↓↓↓

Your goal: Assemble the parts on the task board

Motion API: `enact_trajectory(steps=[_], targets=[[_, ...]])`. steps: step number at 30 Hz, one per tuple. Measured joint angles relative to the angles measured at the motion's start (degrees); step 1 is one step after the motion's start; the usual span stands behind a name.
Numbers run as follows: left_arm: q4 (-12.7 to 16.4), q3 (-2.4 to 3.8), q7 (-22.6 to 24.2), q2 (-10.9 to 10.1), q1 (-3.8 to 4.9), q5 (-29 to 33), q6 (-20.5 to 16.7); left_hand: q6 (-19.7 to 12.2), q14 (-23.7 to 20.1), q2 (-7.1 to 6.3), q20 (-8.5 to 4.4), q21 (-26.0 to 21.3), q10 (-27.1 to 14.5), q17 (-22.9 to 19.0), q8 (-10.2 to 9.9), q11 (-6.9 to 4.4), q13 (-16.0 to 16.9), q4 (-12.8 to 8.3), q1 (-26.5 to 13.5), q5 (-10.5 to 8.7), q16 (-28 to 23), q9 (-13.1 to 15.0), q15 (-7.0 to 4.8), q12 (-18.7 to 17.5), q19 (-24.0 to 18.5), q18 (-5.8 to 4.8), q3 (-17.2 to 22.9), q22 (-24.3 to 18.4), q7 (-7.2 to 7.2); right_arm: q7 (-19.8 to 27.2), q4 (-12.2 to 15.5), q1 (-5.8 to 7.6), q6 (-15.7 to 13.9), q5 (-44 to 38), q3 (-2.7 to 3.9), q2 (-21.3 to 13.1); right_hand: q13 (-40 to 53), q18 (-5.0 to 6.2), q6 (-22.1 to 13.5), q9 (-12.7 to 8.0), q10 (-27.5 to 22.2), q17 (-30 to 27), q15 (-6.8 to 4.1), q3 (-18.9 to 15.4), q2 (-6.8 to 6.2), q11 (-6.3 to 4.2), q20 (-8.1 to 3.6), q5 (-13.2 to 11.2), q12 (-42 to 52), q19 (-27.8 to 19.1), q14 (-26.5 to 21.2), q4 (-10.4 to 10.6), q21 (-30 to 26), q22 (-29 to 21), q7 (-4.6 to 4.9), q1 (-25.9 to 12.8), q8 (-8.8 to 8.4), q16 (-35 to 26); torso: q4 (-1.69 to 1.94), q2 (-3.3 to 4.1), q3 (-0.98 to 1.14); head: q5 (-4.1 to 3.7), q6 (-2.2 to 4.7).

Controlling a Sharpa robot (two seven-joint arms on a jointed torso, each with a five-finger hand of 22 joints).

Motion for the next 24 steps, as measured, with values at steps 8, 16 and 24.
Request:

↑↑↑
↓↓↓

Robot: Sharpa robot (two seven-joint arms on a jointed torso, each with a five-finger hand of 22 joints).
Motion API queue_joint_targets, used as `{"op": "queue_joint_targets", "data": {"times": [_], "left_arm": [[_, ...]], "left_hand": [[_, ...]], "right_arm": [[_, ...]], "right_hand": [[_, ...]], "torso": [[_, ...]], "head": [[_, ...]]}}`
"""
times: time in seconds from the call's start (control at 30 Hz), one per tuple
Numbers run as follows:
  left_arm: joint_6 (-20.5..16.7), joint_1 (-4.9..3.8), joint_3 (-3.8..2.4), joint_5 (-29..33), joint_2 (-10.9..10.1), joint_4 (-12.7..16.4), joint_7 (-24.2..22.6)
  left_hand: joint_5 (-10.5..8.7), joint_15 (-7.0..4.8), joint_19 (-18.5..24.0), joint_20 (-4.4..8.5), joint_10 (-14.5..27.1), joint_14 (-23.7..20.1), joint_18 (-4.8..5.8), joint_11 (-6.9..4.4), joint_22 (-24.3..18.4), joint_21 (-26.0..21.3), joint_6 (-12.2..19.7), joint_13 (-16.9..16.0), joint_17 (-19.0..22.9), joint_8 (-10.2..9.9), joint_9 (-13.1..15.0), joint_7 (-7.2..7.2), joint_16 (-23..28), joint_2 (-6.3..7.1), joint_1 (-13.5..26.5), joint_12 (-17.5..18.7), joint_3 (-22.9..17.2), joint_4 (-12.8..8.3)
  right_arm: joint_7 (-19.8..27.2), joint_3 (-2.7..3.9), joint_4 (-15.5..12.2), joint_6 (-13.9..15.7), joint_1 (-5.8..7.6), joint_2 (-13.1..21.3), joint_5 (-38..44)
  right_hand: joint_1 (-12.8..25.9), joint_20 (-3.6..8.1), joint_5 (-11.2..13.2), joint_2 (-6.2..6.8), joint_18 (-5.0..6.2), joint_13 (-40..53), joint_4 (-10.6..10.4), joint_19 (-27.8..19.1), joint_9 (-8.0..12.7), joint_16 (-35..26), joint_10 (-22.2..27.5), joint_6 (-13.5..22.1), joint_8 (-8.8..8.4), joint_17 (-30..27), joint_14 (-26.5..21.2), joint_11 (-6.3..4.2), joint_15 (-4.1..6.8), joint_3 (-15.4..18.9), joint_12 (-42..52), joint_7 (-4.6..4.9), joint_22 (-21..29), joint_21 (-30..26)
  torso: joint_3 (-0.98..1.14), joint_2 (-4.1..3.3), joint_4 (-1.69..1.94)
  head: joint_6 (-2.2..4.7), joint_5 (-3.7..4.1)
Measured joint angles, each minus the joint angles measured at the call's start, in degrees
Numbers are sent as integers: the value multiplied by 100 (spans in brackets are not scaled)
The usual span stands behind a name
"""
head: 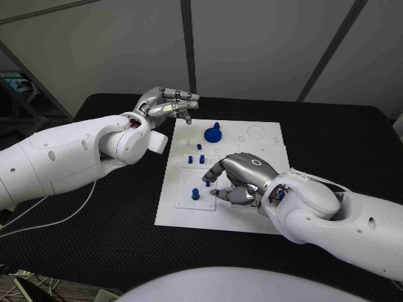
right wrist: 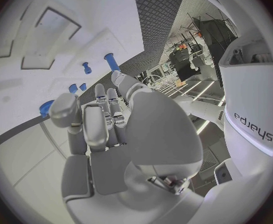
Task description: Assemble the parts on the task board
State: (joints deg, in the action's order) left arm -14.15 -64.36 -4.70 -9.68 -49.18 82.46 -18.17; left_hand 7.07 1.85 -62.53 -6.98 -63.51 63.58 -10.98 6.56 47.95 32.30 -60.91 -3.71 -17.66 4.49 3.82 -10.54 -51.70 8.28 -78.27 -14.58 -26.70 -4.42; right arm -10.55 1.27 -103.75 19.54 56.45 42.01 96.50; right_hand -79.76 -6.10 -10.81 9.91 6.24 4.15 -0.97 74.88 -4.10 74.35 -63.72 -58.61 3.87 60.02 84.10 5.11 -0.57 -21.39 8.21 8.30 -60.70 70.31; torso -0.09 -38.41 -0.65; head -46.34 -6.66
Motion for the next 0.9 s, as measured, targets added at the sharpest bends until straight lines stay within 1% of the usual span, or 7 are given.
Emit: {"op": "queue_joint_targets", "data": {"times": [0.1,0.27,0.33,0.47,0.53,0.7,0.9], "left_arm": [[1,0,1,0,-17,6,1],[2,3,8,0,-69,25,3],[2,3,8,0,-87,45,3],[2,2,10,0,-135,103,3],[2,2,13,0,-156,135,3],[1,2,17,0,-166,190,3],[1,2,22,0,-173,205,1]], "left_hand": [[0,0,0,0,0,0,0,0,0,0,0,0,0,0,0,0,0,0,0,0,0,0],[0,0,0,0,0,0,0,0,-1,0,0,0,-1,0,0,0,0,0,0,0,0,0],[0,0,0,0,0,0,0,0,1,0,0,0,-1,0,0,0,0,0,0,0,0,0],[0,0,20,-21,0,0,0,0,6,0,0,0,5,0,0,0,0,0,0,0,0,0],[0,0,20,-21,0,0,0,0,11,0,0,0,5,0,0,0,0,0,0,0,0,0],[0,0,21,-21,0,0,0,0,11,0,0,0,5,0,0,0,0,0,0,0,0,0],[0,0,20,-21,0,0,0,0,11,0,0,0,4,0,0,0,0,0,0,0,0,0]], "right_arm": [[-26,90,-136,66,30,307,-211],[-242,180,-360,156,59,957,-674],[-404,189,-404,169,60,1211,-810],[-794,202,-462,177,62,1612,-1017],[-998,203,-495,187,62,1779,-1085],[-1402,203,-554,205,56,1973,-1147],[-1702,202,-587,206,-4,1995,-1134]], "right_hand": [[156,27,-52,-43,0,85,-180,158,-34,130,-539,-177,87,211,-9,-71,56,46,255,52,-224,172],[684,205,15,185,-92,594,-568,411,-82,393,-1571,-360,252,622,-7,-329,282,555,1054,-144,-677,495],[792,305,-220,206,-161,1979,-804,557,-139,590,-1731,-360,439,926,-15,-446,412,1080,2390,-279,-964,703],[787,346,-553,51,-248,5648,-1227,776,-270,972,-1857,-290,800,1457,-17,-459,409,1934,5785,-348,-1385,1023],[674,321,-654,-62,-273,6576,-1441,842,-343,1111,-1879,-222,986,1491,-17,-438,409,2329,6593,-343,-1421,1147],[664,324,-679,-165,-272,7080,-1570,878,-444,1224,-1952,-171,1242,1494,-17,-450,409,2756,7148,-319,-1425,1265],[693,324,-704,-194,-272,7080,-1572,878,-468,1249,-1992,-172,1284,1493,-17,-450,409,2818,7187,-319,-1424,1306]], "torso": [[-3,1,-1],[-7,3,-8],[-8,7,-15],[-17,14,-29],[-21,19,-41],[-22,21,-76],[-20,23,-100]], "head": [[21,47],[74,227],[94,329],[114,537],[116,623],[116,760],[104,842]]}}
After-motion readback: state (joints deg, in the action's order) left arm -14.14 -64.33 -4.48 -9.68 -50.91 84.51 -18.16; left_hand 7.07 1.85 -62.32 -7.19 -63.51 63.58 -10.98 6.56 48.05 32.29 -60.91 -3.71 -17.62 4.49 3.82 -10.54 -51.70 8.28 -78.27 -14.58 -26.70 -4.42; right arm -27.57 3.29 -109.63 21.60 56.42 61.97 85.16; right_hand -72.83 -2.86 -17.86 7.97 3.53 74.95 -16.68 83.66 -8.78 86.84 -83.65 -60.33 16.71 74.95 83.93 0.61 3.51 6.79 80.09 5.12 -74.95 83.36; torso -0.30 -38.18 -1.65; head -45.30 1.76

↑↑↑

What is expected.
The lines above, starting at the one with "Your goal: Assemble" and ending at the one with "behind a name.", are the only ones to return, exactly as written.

Solution for this task.
Your goal: Assemble the parts on the task board

Motion API: `enact_trajectory(steps=[_], targets=[[_, ...]])`. steps: step number at 30 Hz, one per tuple. Measured joint angles relative to the angles measured at the motion's start (degrees); step 1 is one step after the motion's start; the usual span stands behind a name.

With this, there is nothing more to the exercise.